*** Opening of Raw data ***
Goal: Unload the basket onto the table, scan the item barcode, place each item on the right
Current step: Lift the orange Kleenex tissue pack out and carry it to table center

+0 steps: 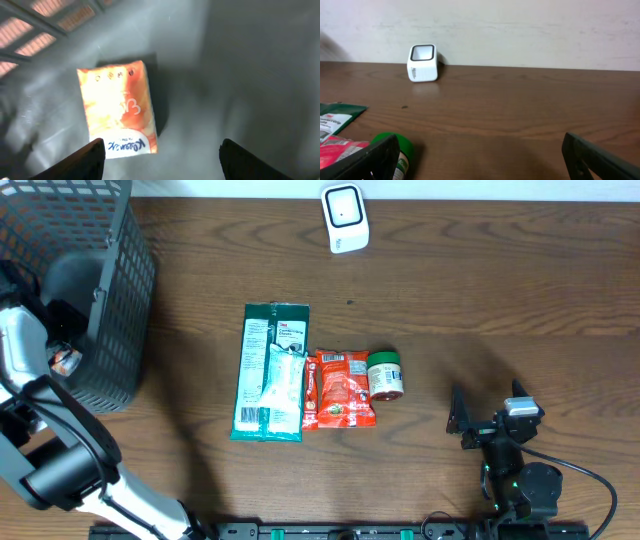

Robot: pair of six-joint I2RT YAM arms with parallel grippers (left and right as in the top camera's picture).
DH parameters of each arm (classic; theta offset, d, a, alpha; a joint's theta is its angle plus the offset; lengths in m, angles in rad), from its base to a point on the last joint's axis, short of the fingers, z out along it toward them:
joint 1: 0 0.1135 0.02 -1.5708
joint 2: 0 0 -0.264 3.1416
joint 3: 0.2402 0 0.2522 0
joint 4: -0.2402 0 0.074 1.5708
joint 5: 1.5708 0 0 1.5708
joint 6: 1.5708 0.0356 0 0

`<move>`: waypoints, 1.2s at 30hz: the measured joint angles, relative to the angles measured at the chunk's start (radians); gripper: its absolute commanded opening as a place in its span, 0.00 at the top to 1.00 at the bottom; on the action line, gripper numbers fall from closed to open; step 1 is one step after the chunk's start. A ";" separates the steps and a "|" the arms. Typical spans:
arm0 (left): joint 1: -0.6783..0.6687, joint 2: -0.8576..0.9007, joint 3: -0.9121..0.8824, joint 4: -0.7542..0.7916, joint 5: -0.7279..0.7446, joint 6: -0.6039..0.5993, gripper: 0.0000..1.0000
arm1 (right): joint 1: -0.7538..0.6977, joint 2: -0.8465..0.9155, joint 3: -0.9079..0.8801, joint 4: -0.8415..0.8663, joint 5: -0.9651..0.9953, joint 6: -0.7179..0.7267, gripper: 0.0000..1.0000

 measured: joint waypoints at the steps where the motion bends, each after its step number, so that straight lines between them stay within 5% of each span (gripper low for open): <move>1: 0.000 -0.010 0.000 0.001 0.002 -0.001 0.21 | 0.000 0.000 0.000 0.000 0.000 0.000 0.01; 27: 0.154 0.093 0.000 0.006 0.145 -0.033 0.16 | 0.000 0.000 0.000 0.000 0.000 0.000 0.01; 29: 0.154 0.099 0.000 0.011 0.145 -0.033 0.23 | 0.000 0.000 0.000 0.000 0.000 0.000 0.01; 31: 0.154 0.107 0.000 0.015 0.148 -0.034 0.43 | 0.000 0.000 0.000 0.000 0.000 0.000 0.01; 36: 0.151 0.127 0.000 0.020 0.152 -0.033 0.54 | 0.000 0.000 0.000 0.000 0.000 0.000 0.01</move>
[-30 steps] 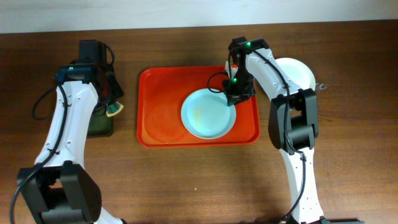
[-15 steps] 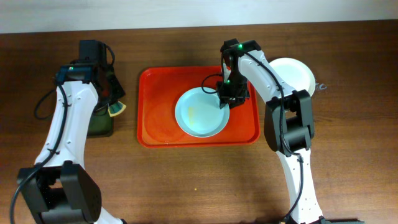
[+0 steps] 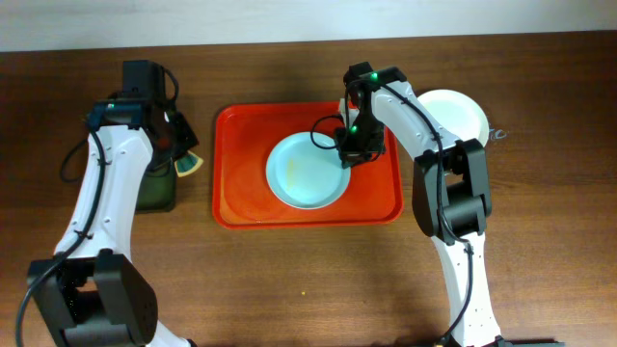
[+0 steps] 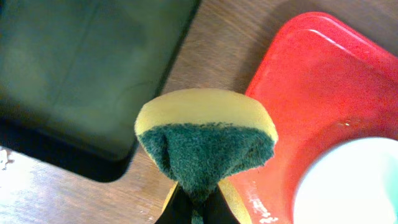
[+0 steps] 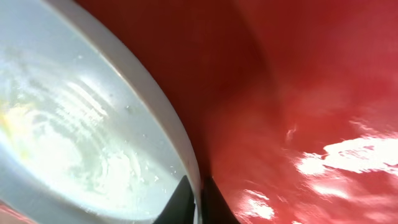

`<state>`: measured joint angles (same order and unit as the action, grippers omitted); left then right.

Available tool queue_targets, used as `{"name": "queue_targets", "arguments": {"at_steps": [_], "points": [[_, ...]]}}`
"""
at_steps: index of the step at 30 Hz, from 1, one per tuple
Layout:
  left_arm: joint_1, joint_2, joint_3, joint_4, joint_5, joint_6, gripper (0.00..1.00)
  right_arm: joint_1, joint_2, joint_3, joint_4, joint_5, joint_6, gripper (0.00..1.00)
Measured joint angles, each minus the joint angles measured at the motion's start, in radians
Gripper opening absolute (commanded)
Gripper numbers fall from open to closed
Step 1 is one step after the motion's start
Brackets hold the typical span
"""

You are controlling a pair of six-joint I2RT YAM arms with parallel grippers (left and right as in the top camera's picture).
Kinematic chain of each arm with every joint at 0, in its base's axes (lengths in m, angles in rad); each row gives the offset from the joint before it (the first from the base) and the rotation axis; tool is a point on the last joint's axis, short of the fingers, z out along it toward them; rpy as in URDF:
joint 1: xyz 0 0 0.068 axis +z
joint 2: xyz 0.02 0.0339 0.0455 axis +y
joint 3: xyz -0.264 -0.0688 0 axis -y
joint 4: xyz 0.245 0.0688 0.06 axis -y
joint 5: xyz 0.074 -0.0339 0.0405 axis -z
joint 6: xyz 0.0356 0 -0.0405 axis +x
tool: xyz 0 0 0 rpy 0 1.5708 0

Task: Clean dirty plates on tray and stack at the side
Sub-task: 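Drag the light blue plate toward the left gripper holding the sponge, then scrub the light blue plate with the sponge in the left gripper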

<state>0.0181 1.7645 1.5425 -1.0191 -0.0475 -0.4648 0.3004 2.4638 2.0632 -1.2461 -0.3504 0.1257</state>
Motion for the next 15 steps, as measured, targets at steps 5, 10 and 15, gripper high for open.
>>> {"name": "queue_targets", "arguments": {"at_steps": [5,10,15], "points": [[-0.063,0.013,0.000,0.072,0.089,0.000,0.00,0.002,0.011,-0.008,0.048,-0.121,0.006,0.04],[-0.175,0.129,0.000,0.146,0.129,-0.037,0.00,0.038,0.011,-0.012,0.093,-0.137,0.043,0.04],[-0.303,0.281,-0.001,0.289,0.199,-0.057,0.00,0.075,0.008,-0.011,0.100,-0.085,0.111,0.04]]}}
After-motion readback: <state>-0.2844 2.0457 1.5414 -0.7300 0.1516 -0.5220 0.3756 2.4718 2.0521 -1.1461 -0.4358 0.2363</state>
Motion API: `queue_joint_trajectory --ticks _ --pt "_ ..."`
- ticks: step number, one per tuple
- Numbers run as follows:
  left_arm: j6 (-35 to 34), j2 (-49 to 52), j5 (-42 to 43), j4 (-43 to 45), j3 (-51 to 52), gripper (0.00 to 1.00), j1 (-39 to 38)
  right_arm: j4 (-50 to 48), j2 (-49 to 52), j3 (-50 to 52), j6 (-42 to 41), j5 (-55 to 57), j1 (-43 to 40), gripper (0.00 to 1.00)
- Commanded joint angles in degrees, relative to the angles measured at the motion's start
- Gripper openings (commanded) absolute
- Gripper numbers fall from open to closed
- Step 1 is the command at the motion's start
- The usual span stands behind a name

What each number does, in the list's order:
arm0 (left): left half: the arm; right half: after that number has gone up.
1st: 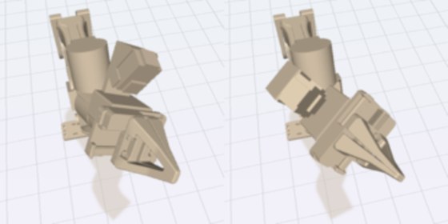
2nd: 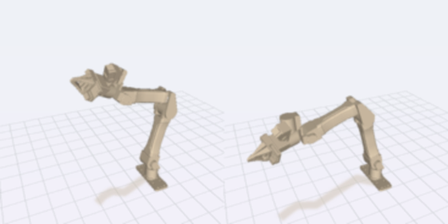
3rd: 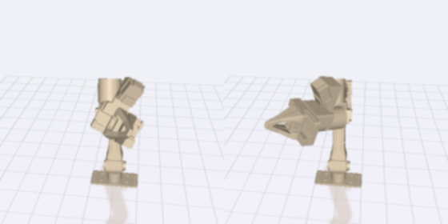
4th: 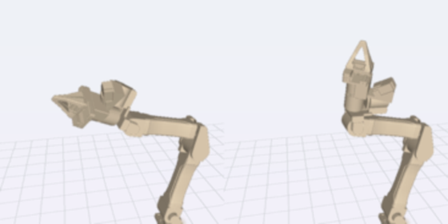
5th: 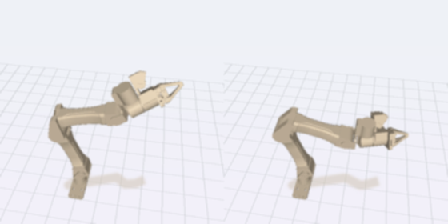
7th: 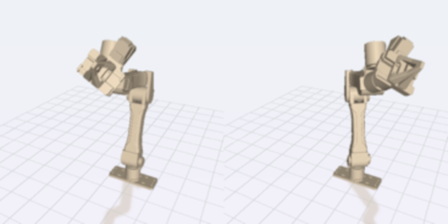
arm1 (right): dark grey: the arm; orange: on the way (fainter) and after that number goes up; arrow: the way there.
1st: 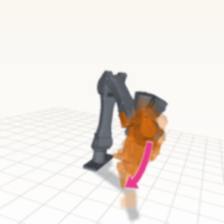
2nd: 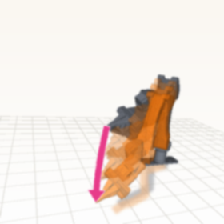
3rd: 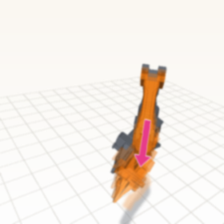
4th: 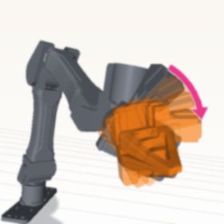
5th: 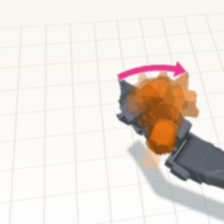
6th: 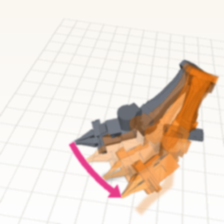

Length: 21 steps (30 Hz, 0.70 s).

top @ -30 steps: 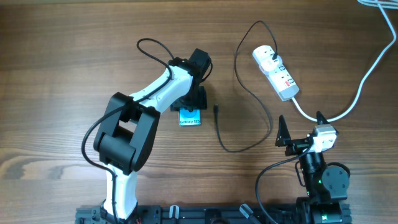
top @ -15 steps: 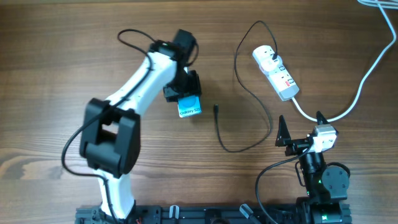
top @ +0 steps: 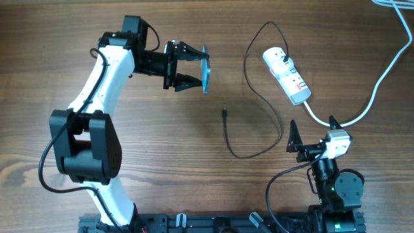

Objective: Plug charger to phone and switch on socket

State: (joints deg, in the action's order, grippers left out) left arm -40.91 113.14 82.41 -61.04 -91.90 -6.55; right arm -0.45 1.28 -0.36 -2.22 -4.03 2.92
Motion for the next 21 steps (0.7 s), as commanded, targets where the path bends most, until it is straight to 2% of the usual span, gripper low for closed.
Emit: queue_joint_trajectory --ticks 1,3,4,5,7,8,9,11,13,14,15,16,17,18,19,20,21 --pt "-3.3 -1.8 7.9 0.6 -1.4 0.58 0.6 -1.4 -0.2 0.1 -27.2 -19.3 0.1 1.0" --pt "-3.3 -1.8 7.9 0.6 -1.4 0.58 0.8 -1.5 0.1 0.1 -49.0 -26.8 0.1 1.0" --pt "-3.3 -1.8 7.9 0.6 -1.4 0.58 0.9 -1.9 0.2 0.1 -59.4 -27.1 0.1 1.0" --pt "-3.3 -1.8 7.9 0.6 -1.4 0.58 1.0 -7.7 0.2 0.0 -60.5 -30.6 0.1 1.0" --pt "-3.3 -1.8 7.9 0.6 -1.4 0.58 1.0 -19.7 0.8 -1.2 -59.0 -34.7 0.1 0.99" --pt "-3.3 -1.8 7.9 0.6 -1.4 0.58 1.1 -19.3 1.7 -4.7 -58.2 -34.6 0.1 0.99" --pt "-3.3 -1.8 7.9 0.6 -1.4 0.58 1.3 -15.9 4.2 -10.6 -53.2 -34.6 0.1 0.99" --pt "-3.3 -1.8 7.9 0.6 -1.4 0.58 1.6 6.4 13.8 -28.1 -39.1 -32.0 0.1 0.99" --pt "-3.5 -1.8 7.9 0.6 -1.4 0.58 1.7 28.5 25.2 -44.0 -27.8 -24.6 0.1 1.0" --pt "-3.5 -1.8 7.9 0.6 -1.4 0.58 1.7 37.7 32.1 -52.0 -24.9 -19.9 0.1 1.0" --pt "-3.5 -1.8 7.8 0.6 -1.4 0.59 1.9 42.0 37.1 -57.3 -25.1 -17.8 0.1 1.0" --pt "-3.5 -1.8 7.8 0.6 -1.4 0.58 1.9 43.9 41.3 -60.9 -26.9 -20.8 0.1 1.0" --pt "-3.5 -1.8 7.8 0.6 -1.4 0.58 1.9 42.2 44.9 -62.7 -21.8 -31.1 0.5 0.99" --pt "-3.5 -1.8 7.7 0.6 -1.4 0.59 1.9 42.4 47.3 -64.0 -19.4 -35.4 1.5 0.99" --pt "-3.5 -1.8 7.7 0.6 -1.4 0.59 1.9 46.1 50.6 -66.2 -19.2 -32.4 4.2 0.99" --pt "-3.5 -1.8 7.7 0.6 -1.4 0.58 1.9 50.9 54.6 -69.6 -18.8 -22.4 9.5 0.99" --pt "-3.5 -1.8 7.6 0.6 -1.4 0.58 1.9 56.1 60.6 -75.4 -21.1 -6.4 18.7 0.99"
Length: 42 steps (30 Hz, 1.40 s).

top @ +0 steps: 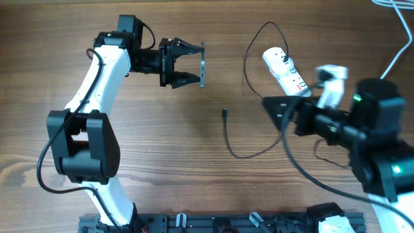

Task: Plug charger to phone and switch on socket
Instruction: 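Move the right gripper toward the phone and the black cable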

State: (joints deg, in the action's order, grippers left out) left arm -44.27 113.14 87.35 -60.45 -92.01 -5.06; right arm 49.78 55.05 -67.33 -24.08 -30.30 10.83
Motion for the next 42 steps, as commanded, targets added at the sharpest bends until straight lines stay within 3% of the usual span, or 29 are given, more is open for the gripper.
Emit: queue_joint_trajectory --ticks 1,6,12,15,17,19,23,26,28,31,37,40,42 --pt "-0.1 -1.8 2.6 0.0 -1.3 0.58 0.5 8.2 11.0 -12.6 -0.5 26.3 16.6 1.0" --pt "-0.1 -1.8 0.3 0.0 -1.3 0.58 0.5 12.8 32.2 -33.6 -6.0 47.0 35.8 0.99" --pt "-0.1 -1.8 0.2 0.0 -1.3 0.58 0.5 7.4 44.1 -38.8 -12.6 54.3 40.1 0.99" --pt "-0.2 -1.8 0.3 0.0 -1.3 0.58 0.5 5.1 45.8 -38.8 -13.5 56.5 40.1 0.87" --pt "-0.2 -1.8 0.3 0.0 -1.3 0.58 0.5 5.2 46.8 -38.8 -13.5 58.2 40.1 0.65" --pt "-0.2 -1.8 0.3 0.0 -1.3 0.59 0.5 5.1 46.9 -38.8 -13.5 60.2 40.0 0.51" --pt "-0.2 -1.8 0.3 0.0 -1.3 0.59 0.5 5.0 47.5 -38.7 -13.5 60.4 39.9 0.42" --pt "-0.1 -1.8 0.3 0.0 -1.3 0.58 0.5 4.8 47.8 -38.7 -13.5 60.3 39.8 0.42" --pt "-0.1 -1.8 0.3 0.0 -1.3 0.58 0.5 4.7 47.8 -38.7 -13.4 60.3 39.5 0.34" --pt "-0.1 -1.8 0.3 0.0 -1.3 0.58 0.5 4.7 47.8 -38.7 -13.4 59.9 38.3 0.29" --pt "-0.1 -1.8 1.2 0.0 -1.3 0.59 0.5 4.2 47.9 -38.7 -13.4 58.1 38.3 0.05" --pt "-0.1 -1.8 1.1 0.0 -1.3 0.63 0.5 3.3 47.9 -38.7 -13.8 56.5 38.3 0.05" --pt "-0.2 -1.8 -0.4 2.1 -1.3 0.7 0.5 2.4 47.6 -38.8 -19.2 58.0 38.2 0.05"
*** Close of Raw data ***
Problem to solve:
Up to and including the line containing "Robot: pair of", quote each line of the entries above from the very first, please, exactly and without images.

Output of the exercise:
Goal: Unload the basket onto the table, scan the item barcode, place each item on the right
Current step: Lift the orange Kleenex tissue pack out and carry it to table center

+0 steps: 

Robot: pair of six-joint I2RT YAM arms with parallel grippers (left and right as in the top camera's picture).

The work on this exercise is finished.